*** DATASET CONTENT
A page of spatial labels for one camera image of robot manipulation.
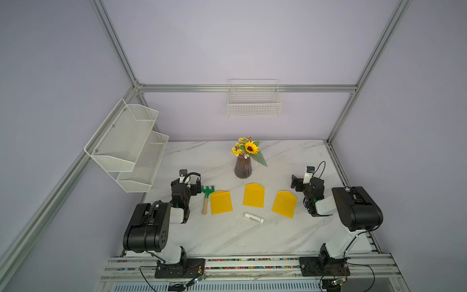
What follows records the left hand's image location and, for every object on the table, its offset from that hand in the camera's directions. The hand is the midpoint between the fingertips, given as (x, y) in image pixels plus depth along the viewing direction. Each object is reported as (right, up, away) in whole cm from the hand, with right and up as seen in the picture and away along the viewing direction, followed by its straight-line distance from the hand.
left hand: (188, 180), depth 95 cm
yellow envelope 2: (+35, -9, +1) cm, 36 cm away
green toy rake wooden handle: (+9, -6, +1) cm, 11 cm away
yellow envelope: (+17, -12, +3) cm, 21 cm away
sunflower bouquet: (+30, +17, -13) cm, 37 cm away
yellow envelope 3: (+51, -12, -2) cm, 52 cm away
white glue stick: (+36, -18, -9) cm, 41 cm away
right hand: (+62, +1, +4) cm, 62 cm away
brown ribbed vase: (+29, +5, +13) cm, 32 cm away
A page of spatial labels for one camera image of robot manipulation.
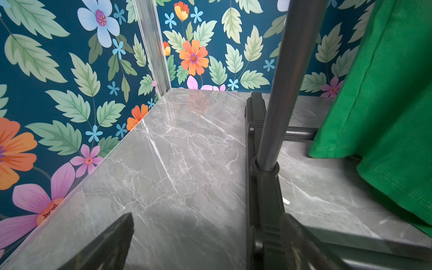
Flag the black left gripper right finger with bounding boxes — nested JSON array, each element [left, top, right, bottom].
[[280, 213, 351, 270]]

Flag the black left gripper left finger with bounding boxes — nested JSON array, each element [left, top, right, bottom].
[[60, 213, 134, 270]]

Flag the green tank top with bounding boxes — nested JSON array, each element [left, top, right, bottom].
[[309, 1, 432, 235]]

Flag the black clothes rack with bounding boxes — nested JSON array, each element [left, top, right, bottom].
[[245, 0, 432, 270]]

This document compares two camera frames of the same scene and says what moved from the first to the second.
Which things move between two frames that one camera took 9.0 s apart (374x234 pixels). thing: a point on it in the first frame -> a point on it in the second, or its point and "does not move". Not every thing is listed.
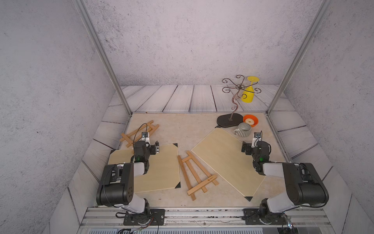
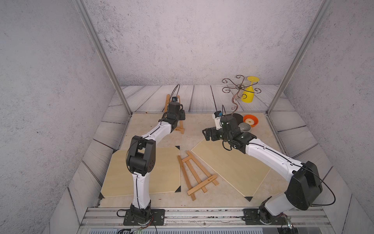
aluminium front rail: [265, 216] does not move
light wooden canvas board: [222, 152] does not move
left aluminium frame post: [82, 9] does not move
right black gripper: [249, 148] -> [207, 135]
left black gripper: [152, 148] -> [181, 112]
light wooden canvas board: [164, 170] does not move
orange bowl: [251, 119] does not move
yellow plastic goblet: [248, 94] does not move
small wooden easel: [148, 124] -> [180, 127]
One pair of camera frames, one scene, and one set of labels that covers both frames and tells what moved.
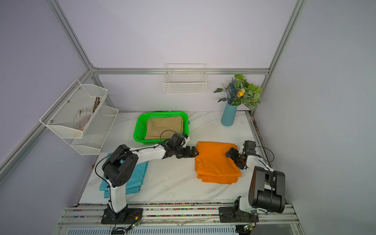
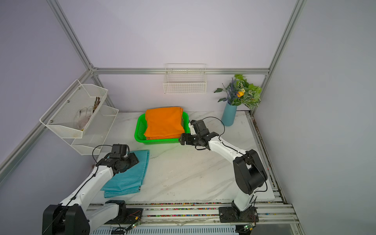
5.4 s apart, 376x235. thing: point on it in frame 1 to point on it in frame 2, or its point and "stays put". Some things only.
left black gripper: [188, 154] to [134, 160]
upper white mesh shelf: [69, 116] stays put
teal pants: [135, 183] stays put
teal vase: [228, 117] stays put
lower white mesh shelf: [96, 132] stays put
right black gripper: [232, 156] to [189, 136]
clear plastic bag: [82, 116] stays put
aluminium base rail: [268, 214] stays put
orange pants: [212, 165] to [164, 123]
******
EXERCISE:
Return the full listing above verbatim, please, but without its images.

EXERCISE RESPONSE:
A page of spatial labels for one camera image of robot manipulation.
What follows records the left hand's image location and, for every object on the table, its offset from that hand in the camera's directions. The hand is the midpoint between the fingertips, given as (x, y) in image pixels plus depth along the viewing direction. Each object is reported as (right, up, away) in whole cm from the hand, with right and up as seen in the picture and away along the viewing direction, followed by its straight-line distance from the hand.
left hand: (188, 180), depth 95 cm
yellow envelope 2: (+35, -9, +1) cm, 36 cm away
green toy rake wooden handle: (+9, -6, +1) cm, 11 cm away
yellow envelope: (+17, -12, +3) cm, 21 cm away
sunflower bouquet: (+30, +17, -13) cm, 37 cm away
yellow envelope 3: (+51, -12, -2) cm, 52 cm away
white glue stick: (+36, -18, -9) cm, 41 cm away
right hand: (+62, +1, +4) cm, 62 cm away
brown ribbed vase: (+29, +5, +13) cm, 32 cm away
A page of spatial labels for one camera image of robot manipulation.
Flag the black left gripper right finger with bounding boxes — nested JSON array, each element [left, top, right, bottom].
[[280, 213, 351, 270]]

Flag the black left gripper left finger with bounding boxes — nested JSON array, each element [left, top, right, bottom].
[[60, 213, 134, 270]]

Flag the green tank top with bounding boxes — nested JSON array, each element [left, top, right, bottom].
[[309, 1, 432, 235]]

Flag the black clothes rack with bounding boxes — nested JSON array, each element [left, top, right, bottom].
[[245, 0, 432, 270]]

This document compares two camera frames of the same scene and says what moved from the first to the second.
Which things move between two frames that one camera took 9.0 s apart (374x234 pixels). thing: a point on it in the first frame -> a point on it in the second, or its point and "does not move". Not every thing is listed.
aluminium front rail: [265, 216] does not move
light wooden canvas board: [222, 152] does not move
left aluminium frame post: [82, 9] does not move
right black gripper: [249, 148] -> [207, 135]
left black gripper: [152, 148] -> [181, 112]
light wooden canvas board: [164, 170] does not move
orange bowl: [251, 119] does not move
yellow plastic goblet: [248, 94] does not move
small wooden easel: [148, 124] -> [180, 127]
One pair of camera frames, one scene, and one set of labels that covers both frames and tells what moved.
5.4 s apart, 376x235. thing: point on it in frame 1 to point on it in frame 2, or its point and "stays put". Some things only.
left black gripper: [188, 154] to [134, 160]
upper white mesh shelf: [69, 116] stays put
teal pants: [135, 183] stays put
teal vase: [228, 117] stays put
lower white mesh shelf: [96, 132] stays put
right black gripper: [232, 156] to [189, 136]
clear plastic bag: [82, 116] stays put
aluminium base rail: [268, 214] stays put
orange pants: [212, 165] to [164, 123]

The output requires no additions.